📋 Table of Contents
1. Project Overview
This project implements a production-grade quantization engine for TinyLlama-1.1B-Chat, reducing model size from ~5GB (FP16) to ~1.3GB (Q8K) while maintaining <0.1% mean relative error. Built with Rust and the Candle ML framework from Hugging Face.
Successfully deployed to production via Docker with an Angular 19 chat interface, achieving real-time inference on consumer CPUs without GPU acceleration.
2. System Architecture
End-to-End Inference Pipeline
TinyLlama FP16
Q8K + Permutation
Packed Format
Rust Runtime
8.7 tok/s
Core Components
Quantization Engine
Multi-strategy Q8K quantizer with SVD-importance, QR pivot, and block-wise permutation support
Attention Mechanism
Optimized causal self-attention with RoPE (Rotary Position Embeddings) and GQA (Grouped Query Attention)
KV Cache System
Efficient key-value caching with sliding window context management (up to 2048 tokens)
Conversational AI
Context-aware chat with automatic history trimming and template-based prompt formatting
3. Q8K Quantization Deep Dive
Q8K (8-bit K-quantization) is a block-based quantization scheme that
divides weight matrices into 256-element blocks (QK_K = 256), applying
per-block scale factors to maintain numerical precision.

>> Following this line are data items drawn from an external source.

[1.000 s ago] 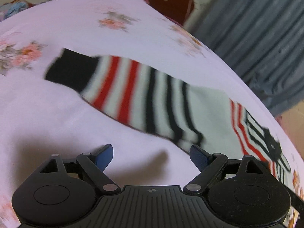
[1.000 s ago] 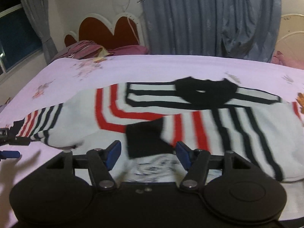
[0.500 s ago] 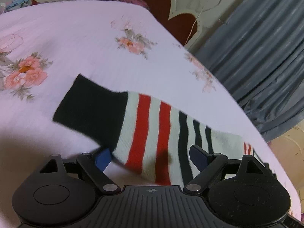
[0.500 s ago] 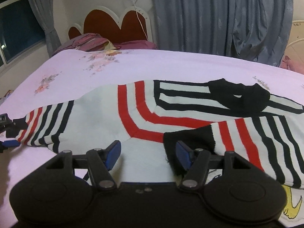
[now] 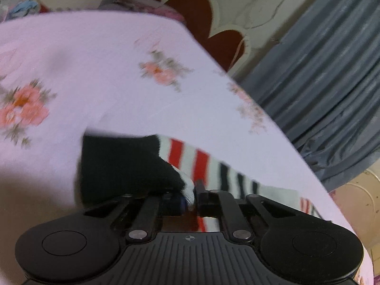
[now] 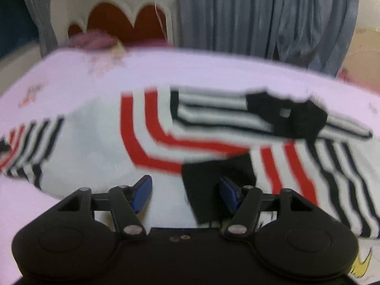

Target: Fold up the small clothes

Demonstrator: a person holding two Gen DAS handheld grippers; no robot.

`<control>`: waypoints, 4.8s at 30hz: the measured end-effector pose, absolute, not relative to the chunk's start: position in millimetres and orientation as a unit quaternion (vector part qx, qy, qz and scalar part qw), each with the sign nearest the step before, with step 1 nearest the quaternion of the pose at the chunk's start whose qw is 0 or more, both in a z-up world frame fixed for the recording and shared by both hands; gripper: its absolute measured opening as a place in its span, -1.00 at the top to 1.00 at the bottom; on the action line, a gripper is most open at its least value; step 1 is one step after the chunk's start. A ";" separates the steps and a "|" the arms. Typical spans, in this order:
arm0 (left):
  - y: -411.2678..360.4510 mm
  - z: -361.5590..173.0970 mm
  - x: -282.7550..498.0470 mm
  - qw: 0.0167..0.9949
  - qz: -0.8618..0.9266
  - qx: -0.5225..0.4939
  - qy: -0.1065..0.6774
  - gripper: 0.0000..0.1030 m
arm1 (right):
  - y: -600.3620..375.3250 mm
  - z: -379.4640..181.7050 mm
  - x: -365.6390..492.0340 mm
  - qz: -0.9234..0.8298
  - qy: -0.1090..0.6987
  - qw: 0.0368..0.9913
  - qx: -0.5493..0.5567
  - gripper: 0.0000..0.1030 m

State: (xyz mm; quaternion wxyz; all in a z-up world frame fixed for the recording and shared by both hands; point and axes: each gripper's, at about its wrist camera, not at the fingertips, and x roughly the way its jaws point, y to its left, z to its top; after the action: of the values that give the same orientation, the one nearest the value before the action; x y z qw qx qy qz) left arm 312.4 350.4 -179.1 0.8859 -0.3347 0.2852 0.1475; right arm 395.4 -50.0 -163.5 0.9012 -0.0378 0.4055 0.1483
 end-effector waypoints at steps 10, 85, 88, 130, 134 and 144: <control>229.0 -106.0 367.0 0.942 -0.024 -0.224 0.251 0.87 | -79.2 -143.9 391.6 0.154 0.386 0.909 0.020 -0.11; 132.4 -146.6 343.6 0.914 -0.044 -0.102 0.391 -0.03 | -289.4 -149.5 396.5 0.041 0.387 0.916 0.102 0.51; 122.9 -139.8 357.2 0.913 -0.055 -0.123 0.384 -0.03 | -284.5 -153.6 400.7 0.052 0.391 0.912 0.108 0.63; 103.9 -164.5 476.5 0.923 -0.002 -0.092 0.375 -0.11 | -245.5 -153.0 425.9 0.097 0.357 0.929 -0.004 0.14; 96.0 -157.3 439.5 0.924 -0.022 -0.097 0.368 -0.32 | -249.8 -142.9 414.0 0.106 0.349 0.931 0.019 0.13; 67.3 -172.8 386.4 0.923 -0.044 -0.014 0.383 -0.43 | -247.7 -160.1 405.4 0.105 0.372 0.922 -0.012 0.09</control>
State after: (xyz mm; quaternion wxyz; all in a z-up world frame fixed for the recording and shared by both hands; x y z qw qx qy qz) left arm 386.4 67.3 -172.8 0.9225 -0.0145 0.3832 -0.0437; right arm 405.4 -247.7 -160.1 0.9222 -0.0119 0.3720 0.1051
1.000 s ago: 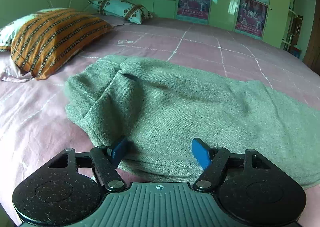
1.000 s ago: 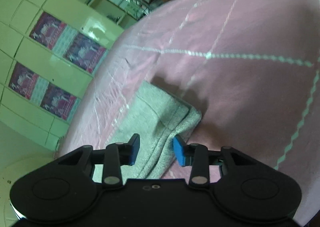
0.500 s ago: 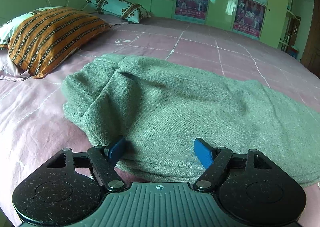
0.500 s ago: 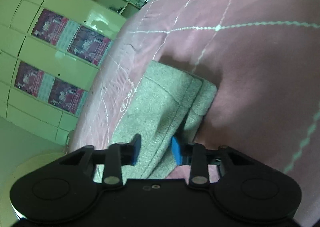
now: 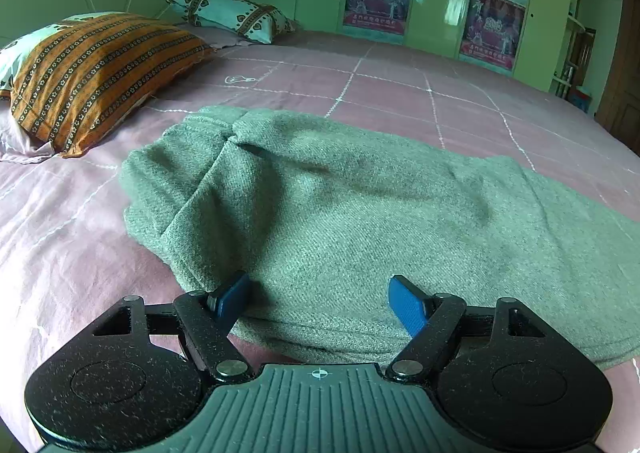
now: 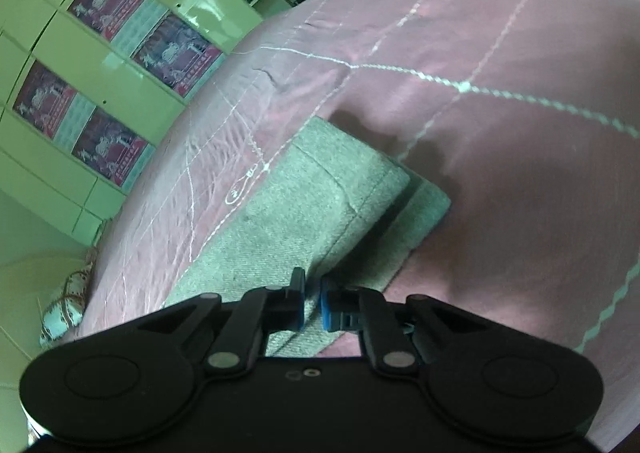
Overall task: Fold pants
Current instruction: 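Close the right gripper on the edge of the folded stack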
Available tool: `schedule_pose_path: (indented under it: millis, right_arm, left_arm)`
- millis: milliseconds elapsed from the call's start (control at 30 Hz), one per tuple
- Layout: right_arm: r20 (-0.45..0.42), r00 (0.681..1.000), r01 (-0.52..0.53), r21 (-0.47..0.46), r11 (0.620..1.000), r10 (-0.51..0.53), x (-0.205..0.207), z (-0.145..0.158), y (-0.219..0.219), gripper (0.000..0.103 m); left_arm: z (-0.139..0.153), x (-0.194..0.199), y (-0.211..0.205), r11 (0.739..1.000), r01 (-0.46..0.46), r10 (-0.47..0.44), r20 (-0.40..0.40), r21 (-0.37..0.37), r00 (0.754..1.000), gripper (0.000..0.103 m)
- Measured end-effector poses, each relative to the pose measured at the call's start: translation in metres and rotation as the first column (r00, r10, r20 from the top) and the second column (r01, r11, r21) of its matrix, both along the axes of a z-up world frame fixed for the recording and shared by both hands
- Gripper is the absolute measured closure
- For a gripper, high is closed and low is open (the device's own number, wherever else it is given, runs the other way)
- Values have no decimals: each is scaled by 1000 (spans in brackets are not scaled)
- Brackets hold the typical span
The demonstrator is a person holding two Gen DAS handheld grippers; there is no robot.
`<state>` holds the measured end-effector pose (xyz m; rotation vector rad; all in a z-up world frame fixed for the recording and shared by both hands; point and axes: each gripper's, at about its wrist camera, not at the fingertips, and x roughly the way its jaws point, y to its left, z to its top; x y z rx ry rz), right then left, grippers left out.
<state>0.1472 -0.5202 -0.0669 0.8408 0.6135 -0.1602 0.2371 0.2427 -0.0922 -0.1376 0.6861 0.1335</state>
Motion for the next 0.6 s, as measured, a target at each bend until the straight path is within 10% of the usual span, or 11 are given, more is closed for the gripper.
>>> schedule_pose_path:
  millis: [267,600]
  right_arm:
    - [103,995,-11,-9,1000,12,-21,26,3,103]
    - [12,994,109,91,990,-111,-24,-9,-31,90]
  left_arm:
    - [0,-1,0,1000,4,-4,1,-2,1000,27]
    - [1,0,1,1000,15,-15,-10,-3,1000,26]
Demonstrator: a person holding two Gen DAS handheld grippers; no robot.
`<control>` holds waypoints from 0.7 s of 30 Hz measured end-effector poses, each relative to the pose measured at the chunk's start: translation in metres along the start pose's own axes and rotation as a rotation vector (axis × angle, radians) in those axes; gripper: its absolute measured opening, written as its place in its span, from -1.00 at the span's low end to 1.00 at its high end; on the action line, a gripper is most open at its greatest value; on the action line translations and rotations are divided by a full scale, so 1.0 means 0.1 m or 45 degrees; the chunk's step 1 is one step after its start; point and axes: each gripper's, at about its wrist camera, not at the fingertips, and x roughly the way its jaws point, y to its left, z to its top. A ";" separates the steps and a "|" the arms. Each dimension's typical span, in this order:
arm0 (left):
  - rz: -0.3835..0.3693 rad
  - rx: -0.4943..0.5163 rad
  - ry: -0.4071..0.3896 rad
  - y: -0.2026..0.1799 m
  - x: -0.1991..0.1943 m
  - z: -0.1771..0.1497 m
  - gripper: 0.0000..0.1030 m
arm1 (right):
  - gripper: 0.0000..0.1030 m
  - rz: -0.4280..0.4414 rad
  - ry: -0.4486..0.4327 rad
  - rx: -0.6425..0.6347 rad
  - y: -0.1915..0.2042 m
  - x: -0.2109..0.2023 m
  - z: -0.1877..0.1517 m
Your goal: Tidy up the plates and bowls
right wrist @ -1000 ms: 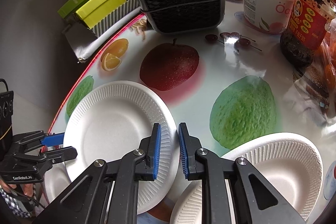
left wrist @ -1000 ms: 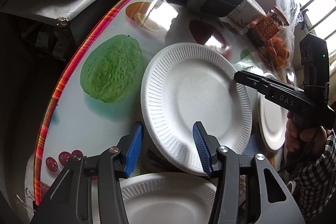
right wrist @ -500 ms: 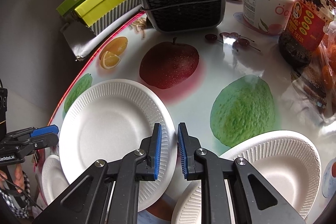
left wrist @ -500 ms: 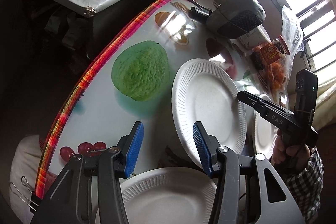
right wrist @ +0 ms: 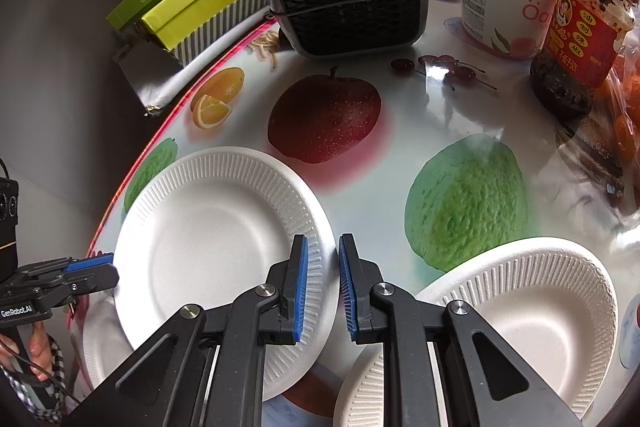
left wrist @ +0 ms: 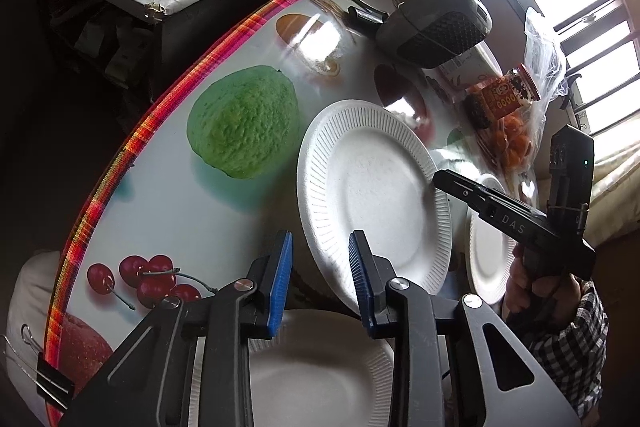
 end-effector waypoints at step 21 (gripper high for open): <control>-0.019 0.000 -0.020 -0.01 -0.10 -0.04 -0.42 | -0.69 0.029 -0.031 0.062 0.07 -0.24 -0.14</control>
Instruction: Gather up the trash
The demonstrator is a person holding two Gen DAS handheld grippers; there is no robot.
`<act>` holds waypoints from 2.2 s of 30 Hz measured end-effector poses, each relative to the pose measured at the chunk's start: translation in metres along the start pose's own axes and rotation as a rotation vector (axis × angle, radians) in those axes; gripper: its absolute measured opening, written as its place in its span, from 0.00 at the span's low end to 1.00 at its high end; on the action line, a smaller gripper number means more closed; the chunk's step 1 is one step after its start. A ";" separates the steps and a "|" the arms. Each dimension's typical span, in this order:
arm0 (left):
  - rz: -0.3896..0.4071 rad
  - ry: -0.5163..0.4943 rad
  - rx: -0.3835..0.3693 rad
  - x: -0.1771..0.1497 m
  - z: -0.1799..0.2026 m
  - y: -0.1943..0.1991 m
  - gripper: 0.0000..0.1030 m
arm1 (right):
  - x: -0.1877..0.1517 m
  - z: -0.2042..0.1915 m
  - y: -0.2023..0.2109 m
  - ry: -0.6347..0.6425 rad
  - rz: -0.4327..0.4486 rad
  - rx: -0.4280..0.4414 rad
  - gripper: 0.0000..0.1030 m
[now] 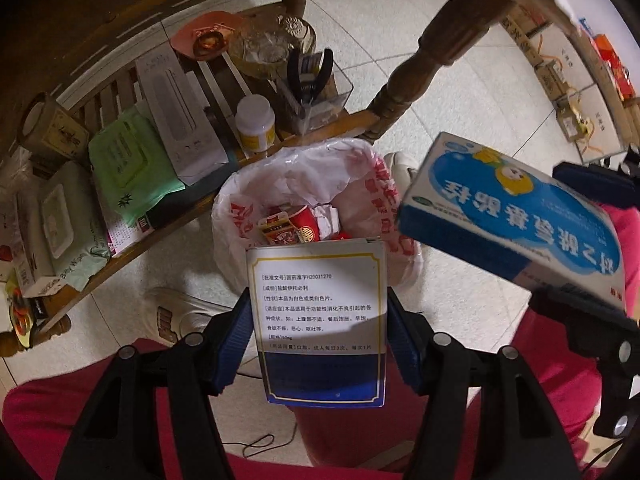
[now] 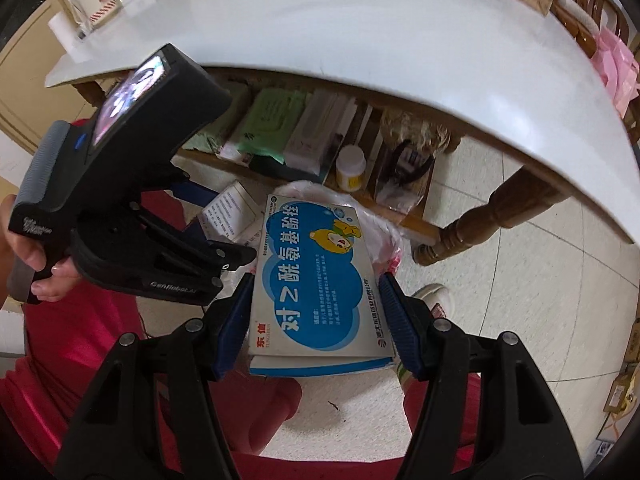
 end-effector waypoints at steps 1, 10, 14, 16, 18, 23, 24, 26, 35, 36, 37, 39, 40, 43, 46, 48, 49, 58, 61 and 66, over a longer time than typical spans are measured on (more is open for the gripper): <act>-0.015 -0.003 0.004 0.000 0.001 -0.007 0.59 | -0.001 0.002 -0.007 -0.008 -0.009 0.004 0.60; -0.093 0.033 -0.024 -0.004 -0.001 -0.050 0.59 | -0.008 0.016 -0.050 -0.035 -0.067 0.005 0.60; -0.124 0.050 -0.032 -0.001 -0.001 -0.067 0.59 | -0.013 0.022 -0.071 -0.044 -0.098 0.007 0.60; -0.140 0.058 -0.034 0.001 -0.003 -0.074 0.59 | -0.014 0.024 -0.081 -0.049 -0.115 0.012 0.60; -0.157 0.065 -0.040 0.002 -0.005 -0.081 0.59 | -0.015 0.025 -0.088 -0.054 -0.127 0.010 0.60; -0.195 0.081 -0.048 0.001 -0.008 -0.098 0.59 | -0.017 0.032 -0.110 -0.074 -0.168 0.024 0.60; -0.202 0.084 -0.051 0.001 -0.009 -0.100 0.59 | -0.018 0.032 -0.115 -0.077 -0.176 0.026 0.60; -0.222 0.093 -0.052 0.001 -0.010 -0.109 0.59 | -0.019 0.032 -0.125 -0.082 -0.195 0.037 0.60; -0.280 0.130 -0.069 0.001 -0.016 -0.135 0.59 | -0.020 0.036 -0.154 -0.087 -0.242 0.053 0.60; -0.285 0.135 -0.070 0.000 -0.017 -0.137 0.59 | -0.020 0.037 -0.156 -0.089 -0.247 0.054 0.60; -0.293 0.143 -0.073 0.000 -0.018 -0.139 0.59 | -0.020 0.037 -0.158 -0.091 -0.249 0.055 0.60; -0.304 0.155 -0.076 -0.001 -0.019 -0.143 0.59 | -0.020 0.037 -0.161 -0.093 -0.256 0.062 0.60; -0.310 0.158 -0.076 -0.002 -0.020 -0.145 0.59 | -0.020 0.038 -0.163 -0.094 -0.261 0.066 0.60; -0.318 0.158 -0.067 -0.002 -0.021 -0.148 0.59 | -0.020 0.038 -0.167 -0.096 -0.267 0.072 0.60; -0.332 0.164 -0.063 -0.002 -0.023 -0.150 0.62 | -0.020 0.039 -0.169 -0.098 -0.274 0.071 0.60; -0.337 0.165 -0.060 -0.003 -0.024 -0.151 0.66 | -0.021 0.040 -0.171 -0.106 -0.279 0.073 0.61; -0.334 0.163 -0.053 -0.003 -0.025 -0.151 0.67 | -0.022 0.041 -0.172 -0.109 -0.282 0.075 0.61; -0.327 0.145 -0.014 -0.004 -0.027 -0.149 0.73 | -0.023 0.043 -0.172 -0.123 -0.286 0.063 0.67; -0.322 0.148 -0.004 -0.005 -0.027 -0.145 0.74 | -0.023 0.043 -0.169 -0.127 -0.281 0.059 0.68; -0.297 0.156 0.031 -0.008 -0.027 -0.135 0.77 | -0.025 0.042 -0.161 -0.151 -0.270 0.060 0.70</act>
Point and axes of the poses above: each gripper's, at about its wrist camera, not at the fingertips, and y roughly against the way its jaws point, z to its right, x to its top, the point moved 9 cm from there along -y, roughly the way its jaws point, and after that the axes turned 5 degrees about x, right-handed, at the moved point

Why Q8K Over Other Methods?
| Method | Size | Speed (tok/s) | Accuracy | Notes |
|---|---|---|---|---|
| Q8K (Ours) | 1.3GB | 8.7 | <0.1% loss | Best balance |
| Q4_K_M | 645MB | 5.8 | ~2% loss | Smaller, slower |
| FP16 | 5.1GB | 3.2 | 100% | Full precision |
| INT8 (naive) | 1.3GB | 4.5 | ~5% loss | No block scaling |
Quantization Algorithm
fn quantize_rows_q8k(rows: usize, k: usize, data: &[f32]) -> Result<Vec<BlockQ8K>> {
if k % QK_K != 0 {
bail!("inner dim {k} not multiple of {QK_K}");
}
let blocks_per_row = k / QK_K;
let mut blocks = vec![BlockQ8K::zeros(); rows * blocks_per_row];
// Quantize each row into blocks
for r in 0..rows {
let row = &data[r * k..(r + 1) * k];
let dst = &mut blocks[r * blocks_per_row..(r + 1) * blocks_per_row];
BlockQ8K::from_float(row, dst); // Candle's optimized quantization
}
Ok(blocks)
}
Validation Pipeline
The quantizer implements a 3-tier validation system to ensure quality:
fn compute_quantization_error_detailed(
original: &[f32],
blocks: &[BlockQ8K],
rows: usize,
k: usize,
) -> Result<(f64, f64, f64)> {
// Dequantize back to FP32
let mut dequantized = vec![0f32; rows * k];
BlockQ8K::to_float(blocks, &mut dequantized);
let mut l2_error = 0f64;
let mut max_error = 0f64;
let mut relative_error_sum = 0f64;
for (i, (&orig, &deq)) in original.iter().zip(dequantized.iter()).enumerate() {
let abs_err = (orig - deq).abs() as f64;
let sq_err = abs_err * abs_err;
l2_error += sq_err;
max_error = max_error.max(abs_err);
if orig.abs() > 1e-10 {
relative_error_sum += abs_err / orig.abs() as f64;
}
}
let rmse = (l2_error / (rows * k) as f64).sqrt();
let mean_relative_error = relative_error_sum / (rows * k) as f64;
Ok((rmse, max_error, mean_relative_error))
}
Layers with max_error > 1e-2 or relative_error > 0.01
trigger warnings. This typically indicates the need for advanced permutation strategies.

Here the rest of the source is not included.